*** RECORDS FOR THE TASK Section Begins ***

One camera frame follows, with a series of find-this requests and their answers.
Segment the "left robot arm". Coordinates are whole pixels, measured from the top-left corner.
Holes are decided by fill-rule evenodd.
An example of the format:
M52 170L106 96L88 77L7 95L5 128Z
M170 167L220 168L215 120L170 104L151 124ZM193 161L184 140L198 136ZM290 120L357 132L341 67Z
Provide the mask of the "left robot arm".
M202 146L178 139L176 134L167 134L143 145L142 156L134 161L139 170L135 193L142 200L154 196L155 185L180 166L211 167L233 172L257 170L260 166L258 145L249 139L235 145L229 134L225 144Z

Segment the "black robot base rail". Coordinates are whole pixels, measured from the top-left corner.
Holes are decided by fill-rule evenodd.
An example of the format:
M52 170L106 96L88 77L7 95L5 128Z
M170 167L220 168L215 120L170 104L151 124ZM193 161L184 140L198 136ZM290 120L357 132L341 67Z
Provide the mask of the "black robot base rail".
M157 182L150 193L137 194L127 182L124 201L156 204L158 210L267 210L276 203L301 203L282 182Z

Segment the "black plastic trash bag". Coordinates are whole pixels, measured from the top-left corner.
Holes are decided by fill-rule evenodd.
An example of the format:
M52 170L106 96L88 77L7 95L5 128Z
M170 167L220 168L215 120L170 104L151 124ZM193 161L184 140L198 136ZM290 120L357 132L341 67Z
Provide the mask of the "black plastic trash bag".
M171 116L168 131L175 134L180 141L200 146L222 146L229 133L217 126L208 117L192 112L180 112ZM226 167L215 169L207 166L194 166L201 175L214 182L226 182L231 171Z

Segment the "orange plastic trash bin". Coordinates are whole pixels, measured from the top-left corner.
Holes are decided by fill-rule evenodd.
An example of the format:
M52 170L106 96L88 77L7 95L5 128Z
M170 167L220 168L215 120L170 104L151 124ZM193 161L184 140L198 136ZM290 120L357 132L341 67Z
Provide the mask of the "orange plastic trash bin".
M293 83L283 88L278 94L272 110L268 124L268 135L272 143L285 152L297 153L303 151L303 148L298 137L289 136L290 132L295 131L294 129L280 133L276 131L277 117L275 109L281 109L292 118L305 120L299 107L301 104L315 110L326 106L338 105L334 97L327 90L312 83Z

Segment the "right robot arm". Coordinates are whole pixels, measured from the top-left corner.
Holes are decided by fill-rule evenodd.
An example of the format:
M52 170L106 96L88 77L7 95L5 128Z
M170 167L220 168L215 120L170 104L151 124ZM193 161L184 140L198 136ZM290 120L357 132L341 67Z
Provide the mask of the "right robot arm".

*** RECORDS FOR THE TASK Section Ends ***

WHAT THIS TASK INVOLVES:
Output each record precisely as given.

YOUR SOLUTION:
One camera frame follows, with a series of find-this requests and their answers.
Segment the "left robot arm". Coordinates are whole pixels, measured from the top-left corner.
Holes are decided by fill-rule evenodd.
An example of the format:
M52 170L106 96L88 77L7 95L5 128Z
M170 167L220 168L215 120L170 104L151 124ZM193 161L184 140L198 136ZM290 120L357 132L341 67Z
Provide the mask of the "left robot arm".
M202 146L178 139L176 134L167 134L143 145L142 156L134 161L139 170L135 193L142 200L154 196L155 185L180 166L211 167L233 172L257 170L260 166L258 145L249 139L235 145L229 134L225 144Z

Segment the "black robot base rail". Coordinates are whole pixels, measured from the top-left corner.
Holes are decided by fill-rule evenodd.
An example of the format:
M52 170L106 96L88 77L7 95L5 128Z
M170 167L220 168L215 120L170 104L151 124ZM193 161L184 140L198 136ZM290 120L357 132L341 67Z
Provide the mask of the "black robot base rail".
M157 182L150 193L137 194L127 182L124 201L156 204L158 210L267 210L276 203L301 203L282 182Z

Segment the "black plastic trash bag". Coordinates are whole pixels, measured from the top-left corner.
Holes are decided by fill-rule evenodd.
An example of the format:
M52 170L106 96L88 77L7 95L5 128Z
M170 167L220 168L215 120L170 104L151 124ZM193 161L184 140L198 136ZM290 120L357 132L341 67Z
Provide the mask of the "black plastic trash bag".
M171 116L168 131L175 134L180 141L200 146L222 146L229 133L217 126L208 117L192 112L180 112ZM226 167L215 169L207 166L194 166L201 175L214 182L226 182L231 171Z

Segment the "orange plastic trash bin". Coordinates are whole pixels, measured from the top-left corner.
Holes are decided by fill-rule evenodd.
An example of the format:
M52 170L106 96L88 77L7 95L5 128Z
M170 167L220 168L215 120L170 104L151 124ZM193 161L184 140L198 136ZM290 120L357 132L341 67Z
Provide the mask of the "orange plastic trash bin".
M293 83L283 88L278 94L272 110L268 124L268 135L272 143L285 152L297 153L303 151L303 148L298 137L289 136L290 132L295 131L294 129L280 133L276 131L277 117L275 109L281 109L292 118L305 120L299 107L301 104L315 110L326 106L338 105L334 97L327 90L312 83Z

Segment the "right robot arm". Coordinates are whole pixels, measured from the top-left corner.
Holes are decided by fill-rule evenodd.
An example of the format:
M52 170L106 96L88 77L7 95L5 128Z
M170 167L220 168L215 120L170 104L151 124ZM193 161L184 140L198 136ZM290 120L357 132L341 67Z
Provide the mask of the "right robot arm".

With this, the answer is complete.